• What you need to do
Here is the task for the records below: repeat exactly the lines from the one with "(69, 478): 0.17, -0.92" to the one with "Coarse 3-D masks.", both included, and nothing else.
━━━━━━━━━━━━━━━━
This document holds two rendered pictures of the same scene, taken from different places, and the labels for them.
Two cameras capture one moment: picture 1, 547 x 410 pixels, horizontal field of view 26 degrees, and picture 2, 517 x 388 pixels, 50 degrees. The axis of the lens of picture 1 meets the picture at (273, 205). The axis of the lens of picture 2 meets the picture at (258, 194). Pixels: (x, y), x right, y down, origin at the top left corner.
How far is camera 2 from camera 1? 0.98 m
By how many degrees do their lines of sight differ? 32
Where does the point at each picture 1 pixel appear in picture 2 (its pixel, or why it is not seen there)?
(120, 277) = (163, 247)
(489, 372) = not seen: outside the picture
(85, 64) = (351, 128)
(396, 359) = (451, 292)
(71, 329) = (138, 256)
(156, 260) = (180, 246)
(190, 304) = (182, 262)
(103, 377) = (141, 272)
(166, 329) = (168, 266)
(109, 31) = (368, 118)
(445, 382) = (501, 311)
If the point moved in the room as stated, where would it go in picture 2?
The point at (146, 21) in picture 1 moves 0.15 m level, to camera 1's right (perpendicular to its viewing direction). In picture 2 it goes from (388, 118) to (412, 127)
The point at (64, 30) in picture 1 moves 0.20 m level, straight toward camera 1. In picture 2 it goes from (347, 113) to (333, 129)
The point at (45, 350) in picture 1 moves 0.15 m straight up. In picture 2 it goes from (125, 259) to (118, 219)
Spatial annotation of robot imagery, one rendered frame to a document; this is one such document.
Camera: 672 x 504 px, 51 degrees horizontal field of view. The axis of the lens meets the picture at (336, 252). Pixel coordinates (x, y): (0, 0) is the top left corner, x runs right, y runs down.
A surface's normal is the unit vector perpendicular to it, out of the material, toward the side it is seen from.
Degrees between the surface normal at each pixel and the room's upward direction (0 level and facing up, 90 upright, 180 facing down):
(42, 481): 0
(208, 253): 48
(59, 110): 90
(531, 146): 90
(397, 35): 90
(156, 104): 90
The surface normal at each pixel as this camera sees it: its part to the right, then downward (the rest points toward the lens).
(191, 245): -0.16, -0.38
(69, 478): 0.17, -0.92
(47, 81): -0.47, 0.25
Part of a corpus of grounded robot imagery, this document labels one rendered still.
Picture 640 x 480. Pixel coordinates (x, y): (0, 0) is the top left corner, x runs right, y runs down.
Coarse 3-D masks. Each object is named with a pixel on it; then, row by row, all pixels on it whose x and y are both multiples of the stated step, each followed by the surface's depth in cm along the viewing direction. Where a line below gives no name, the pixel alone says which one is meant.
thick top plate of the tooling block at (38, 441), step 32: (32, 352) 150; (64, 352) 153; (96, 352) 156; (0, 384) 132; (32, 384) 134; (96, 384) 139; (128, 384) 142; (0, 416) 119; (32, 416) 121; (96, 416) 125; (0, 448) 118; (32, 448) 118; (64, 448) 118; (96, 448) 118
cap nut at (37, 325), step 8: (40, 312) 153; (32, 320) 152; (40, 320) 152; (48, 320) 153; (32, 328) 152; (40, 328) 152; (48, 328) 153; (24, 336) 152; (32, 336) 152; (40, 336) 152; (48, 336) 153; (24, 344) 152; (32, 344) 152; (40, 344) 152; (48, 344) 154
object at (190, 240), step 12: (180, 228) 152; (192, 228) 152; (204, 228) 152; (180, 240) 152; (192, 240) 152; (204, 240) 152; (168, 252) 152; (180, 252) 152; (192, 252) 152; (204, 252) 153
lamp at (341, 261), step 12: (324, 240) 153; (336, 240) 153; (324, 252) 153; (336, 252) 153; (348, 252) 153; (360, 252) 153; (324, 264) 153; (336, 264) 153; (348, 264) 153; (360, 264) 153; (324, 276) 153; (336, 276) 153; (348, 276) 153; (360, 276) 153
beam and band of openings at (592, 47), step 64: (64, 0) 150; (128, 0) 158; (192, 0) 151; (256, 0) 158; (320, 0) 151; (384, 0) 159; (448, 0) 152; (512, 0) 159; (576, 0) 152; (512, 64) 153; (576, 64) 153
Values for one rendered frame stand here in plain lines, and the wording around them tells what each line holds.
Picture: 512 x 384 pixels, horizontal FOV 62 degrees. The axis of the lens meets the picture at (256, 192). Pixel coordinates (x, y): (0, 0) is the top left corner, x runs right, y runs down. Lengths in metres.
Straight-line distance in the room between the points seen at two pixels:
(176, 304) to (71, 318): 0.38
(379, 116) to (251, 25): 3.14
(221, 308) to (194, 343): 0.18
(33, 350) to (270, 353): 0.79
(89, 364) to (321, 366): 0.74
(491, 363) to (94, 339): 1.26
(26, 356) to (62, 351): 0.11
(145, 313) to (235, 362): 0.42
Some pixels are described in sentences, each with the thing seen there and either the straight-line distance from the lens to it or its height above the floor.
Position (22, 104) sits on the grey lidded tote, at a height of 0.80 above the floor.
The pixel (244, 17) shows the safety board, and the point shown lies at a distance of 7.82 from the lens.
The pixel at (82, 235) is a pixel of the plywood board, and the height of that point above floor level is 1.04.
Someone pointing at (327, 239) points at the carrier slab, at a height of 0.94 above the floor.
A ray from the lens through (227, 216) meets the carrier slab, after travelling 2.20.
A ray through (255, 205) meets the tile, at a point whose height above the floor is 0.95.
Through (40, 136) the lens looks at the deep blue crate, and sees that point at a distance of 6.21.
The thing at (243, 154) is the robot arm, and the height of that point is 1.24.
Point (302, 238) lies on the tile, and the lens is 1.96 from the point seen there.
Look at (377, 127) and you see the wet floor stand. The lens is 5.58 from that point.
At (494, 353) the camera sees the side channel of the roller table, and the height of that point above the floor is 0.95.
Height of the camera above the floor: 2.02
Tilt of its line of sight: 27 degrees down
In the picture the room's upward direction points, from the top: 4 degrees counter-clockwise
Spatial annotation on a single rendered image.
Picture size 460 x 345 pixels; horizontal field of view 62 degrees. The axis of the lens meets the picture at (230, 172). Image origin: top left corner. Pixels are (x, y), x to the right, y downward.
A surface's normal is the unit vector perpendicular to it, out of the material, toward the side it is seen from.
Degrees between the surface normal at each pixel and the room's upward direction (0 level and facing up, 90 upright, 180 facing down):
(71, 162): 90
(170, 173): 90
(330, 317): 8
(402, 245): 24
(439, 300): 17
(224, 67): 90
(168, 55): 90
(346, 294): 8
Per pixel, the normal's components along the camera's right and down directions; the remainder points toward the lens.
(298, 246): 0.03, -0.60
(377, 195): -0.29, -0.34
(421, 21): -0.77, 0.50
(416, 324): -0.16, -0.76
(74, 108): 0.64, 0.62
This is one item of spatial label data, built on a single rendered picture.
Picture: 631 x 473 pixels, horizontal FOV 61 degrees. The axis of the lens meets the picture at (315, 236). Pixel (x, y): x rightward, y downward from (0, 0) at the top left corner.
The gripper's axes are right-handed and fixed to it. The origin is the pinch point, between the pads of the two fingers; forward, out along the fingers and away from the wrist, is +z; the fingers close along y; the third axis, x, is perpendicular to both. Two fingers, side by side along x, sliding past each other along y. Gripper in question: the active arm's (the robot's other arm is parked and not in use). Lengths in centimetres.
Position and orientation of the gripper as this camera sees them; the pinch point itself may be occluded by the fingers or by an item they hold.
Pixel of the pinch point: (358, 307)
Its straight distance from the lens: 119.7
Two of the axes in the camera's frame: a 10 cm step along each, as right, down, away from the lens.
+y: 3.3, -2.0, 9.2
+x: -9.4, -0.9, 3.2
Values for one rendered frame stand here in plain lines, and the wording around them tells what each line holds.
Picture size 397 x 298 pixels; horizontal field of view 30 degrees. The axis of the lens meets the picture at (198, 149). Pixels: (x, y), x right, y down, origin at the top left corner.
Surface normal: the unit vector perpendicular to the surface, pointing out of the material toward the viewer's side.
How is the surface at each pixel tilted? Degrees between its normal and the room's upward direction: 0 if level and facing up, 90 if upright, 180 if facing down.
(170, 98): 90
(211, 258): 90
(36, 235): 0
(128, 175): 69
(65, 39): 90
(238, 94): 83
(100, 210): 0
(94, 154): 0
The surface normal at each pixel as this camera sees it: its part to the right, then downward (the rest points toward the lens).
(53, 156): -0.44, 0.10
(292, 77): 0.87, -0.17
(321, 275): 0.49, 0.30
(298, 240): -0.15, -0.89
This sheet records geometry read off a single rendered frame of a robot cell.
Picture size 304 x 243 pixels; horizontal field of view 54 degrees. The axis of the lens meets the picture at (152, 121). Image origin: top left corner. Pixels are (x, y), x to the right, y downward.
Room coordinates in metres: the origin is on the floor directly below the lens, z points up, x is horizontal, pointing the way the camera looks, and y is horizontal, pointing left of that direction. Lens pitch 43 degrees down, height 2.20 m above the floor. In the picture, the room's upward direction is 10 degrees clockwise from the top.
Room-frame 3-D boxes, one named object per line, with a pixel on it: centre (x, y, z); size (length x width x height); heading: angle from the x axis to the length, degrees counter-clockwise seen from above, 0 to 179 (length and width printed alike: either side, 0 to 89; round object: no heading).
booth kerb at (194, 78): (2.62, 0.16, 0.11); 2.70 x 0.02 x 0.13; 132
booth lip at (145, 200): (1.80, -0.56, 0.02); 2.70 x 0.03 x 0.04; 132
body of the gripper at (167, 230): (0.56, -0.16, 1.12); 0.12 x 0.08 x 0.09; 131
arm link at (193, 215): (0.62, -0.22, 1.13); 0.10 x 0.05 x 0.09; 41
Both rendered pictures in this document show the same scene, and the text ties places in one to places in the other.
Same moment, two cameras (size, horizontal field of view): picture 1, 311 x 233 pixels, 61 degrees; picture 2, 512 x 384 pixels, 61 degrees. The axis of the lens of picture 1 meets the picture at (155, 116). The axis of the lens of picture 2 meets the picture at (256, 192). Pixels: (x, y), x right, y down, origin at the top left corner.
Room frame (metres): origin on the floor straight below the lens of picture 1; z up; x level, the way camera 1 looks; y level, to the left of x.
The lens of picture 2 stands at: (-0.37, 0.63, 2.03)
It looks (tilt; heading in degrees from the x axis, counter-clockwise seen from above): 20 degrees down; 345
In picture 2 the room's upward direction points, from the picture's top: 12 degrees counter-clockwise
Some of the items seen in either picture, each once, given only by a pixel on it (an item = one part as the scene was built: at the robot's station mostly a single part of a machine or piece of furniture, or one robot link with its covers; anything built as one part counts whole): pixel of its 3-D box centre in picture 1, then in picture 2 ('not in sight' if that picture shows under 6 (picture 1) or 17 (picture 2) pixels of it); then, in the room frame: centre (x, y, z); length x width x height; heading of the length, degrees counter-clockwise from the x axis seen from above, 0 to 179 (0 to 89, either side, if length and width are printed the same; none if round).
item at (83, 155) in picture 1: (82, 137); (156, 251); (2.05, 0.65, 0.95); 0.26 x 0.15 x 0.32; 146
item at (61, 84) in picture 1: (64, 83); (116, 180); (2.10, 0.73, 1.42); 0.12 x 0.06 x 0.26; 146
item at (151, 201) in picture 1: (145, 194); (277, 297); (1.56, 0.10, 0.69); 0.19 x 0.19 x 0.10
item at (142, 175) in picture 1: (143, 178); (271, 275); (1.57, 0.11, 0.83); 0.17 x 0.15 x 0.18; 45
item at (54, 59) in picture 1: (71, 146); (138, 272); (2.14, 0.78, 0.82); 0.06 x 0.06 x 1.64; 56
━━━━━━━━━━━━━━━━
• Solution for this problem
(69, 478): 0.17, -0.92
(47, 81): -0.47, 0.25
Part of a corpus of grounded robot imagery, this document labels one rendered still.
Picture 640 x 480. Pixel coordinates (x, y): (0, 0) is the top left corner, x runs right, y runs down.
Coarse 3-D masks. Each object is named with a pixel on it; then, row by row, all pixels on it whose x and y are both multiples of the stated step, each followed by the surface's depth in cm along the viewing direction. Where a line below gives no name, the pixel alone says which one is meant.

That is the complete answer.